Task description — Your answer must be the full listing, reproduced word for word.

Provided material —
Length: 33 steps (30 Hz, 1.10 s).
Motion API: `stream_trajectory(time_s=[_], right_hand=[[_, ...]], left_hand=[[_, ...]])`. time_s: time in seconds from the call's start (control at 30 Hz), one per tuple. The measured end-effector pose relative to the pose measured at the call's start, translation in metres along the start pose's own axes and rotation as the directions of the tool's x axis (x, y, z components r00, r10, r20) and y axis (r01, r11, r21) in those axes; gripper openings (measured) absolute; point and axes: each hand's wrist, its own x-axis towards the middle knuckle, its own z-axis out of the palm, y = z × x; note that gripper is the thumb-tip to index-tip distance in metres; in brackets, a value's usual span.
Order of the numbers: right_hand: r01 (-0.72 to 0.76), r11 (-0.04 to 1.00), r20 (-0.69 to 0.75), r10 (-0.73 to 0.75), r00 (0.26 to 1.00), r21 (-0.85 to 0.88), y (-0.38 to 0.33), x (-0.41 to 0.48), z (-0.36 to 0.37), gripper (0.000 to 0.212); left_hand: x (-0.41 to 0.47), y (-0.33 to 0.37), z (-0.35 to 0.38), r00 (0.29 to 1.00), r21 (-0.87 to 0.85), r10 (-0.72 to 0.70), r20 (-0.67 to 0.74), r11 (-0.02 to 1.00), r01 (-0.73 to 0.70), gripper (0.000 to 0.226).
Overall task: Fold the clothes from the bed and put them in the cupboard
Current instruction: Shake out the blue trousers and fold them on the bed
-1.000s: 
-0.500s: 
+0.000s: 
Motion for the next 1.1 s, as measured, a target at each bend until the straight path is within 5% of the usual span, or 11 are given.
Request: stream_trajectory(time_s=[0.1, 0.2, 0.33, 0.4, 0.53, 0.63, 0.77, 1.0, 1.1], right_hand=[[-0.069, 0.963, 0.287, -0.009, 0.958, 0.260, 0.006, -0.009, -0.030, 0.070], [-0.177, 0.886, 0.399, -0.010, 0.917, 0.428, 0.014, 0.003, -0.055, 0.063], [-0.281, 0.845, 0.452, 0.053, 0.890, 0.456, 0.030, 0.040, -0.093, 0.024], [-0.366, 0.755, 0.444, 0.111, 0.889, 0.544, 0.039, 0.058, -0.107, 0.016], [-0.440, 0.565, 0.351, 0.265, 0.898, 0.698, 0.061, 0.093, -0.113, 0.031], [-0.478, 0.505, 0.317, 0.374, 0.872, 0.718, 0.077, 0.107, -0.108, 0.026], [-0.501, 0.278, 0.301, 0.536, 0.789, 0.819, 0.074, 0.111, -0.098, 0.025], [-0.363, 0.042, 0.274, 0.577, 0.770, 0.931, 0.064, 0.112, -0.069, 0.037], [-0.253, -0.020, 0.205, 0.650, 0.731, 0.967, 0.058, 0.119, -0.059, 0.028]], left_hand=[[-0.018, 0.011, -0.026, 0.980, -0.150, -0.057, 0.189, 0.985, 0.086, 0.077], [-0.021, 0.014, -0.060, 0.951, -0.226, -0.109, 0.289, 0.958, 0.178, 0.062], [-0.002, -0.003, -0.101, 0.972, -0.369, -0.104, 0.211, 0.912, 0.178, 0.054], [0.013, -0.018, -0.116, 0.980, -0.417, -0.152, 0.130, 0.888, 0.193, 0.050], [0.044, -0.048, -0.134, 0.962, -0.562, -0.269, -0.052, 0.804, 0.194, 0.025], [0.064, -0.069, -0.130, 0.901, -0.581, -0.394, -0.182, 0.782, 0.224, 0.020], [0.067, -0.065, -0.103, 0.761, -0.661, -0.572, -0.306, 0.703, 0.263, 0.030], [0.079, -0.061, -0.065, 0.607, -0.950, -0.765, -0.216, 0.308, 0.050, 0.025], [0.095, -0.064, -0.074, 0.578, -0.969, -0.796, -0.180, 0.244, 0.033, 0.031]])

Reply —
Length: 33 steps (30 Hz, 1.10 s).
Motion API: `stream_trajectory(time_s=[_], right_hand=[[_, ...]], left_hand=[[_, ...]])`. time_s: time in seconds from the call's start (control at 30 Hz), one per tuple. The measured end-effector pose relative to the pose measured at the call's start, translation in metres along the start pose's own axes and rotation as the directions of the tool's x axis (x, y, z components r00, r10, r20) and y axis (r01, r11, r21) in those axes; gripper openings (measured) absolute; point and axes: each hand's wrist, its own x-axis towards the middle knuckle, its own z-axis out of the palm, y = z × x; note that gripper is the thumb-tip to index-tip distance in metres; in brackets, a value's usual span.
Order of the numbers: right_hand: r01 (-0.72 to 0.76), r11 (-0.04 to 1.00), r20 (-0.69 to 0.75), r10 (-0.73 to 0.75), r00 (0.26 to 1.00), r21 (-0.85 to 0.88), y (-0.38 to 0.33), x (-0.41 to 0.48), z (-0.36 to 0.37), gripper (0.000 to 0.212); left_hand: x (-0.41 to 0.47), y (-0.33 to 0.37), z (-0.35 to 0.38), r00 (0.29 to 1.00), r21 (-0.87 to 0.85), r10 (-0.72 to 0.70), r20 (-0.67 to 0.74), r11 (-0.02 to 1.00), r01 (-0.73 to 0.70), gripper (0.000 to 0.226).
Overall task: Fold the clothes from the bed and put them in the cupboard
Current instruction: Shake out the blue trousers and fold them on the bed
-1.000s: 
-0.500s: 
+0.000s: 
Motion for the next 1.1 s, as measured, a target at each bend until the straight path is within 5% of the usual span, or 11 are given.
Request: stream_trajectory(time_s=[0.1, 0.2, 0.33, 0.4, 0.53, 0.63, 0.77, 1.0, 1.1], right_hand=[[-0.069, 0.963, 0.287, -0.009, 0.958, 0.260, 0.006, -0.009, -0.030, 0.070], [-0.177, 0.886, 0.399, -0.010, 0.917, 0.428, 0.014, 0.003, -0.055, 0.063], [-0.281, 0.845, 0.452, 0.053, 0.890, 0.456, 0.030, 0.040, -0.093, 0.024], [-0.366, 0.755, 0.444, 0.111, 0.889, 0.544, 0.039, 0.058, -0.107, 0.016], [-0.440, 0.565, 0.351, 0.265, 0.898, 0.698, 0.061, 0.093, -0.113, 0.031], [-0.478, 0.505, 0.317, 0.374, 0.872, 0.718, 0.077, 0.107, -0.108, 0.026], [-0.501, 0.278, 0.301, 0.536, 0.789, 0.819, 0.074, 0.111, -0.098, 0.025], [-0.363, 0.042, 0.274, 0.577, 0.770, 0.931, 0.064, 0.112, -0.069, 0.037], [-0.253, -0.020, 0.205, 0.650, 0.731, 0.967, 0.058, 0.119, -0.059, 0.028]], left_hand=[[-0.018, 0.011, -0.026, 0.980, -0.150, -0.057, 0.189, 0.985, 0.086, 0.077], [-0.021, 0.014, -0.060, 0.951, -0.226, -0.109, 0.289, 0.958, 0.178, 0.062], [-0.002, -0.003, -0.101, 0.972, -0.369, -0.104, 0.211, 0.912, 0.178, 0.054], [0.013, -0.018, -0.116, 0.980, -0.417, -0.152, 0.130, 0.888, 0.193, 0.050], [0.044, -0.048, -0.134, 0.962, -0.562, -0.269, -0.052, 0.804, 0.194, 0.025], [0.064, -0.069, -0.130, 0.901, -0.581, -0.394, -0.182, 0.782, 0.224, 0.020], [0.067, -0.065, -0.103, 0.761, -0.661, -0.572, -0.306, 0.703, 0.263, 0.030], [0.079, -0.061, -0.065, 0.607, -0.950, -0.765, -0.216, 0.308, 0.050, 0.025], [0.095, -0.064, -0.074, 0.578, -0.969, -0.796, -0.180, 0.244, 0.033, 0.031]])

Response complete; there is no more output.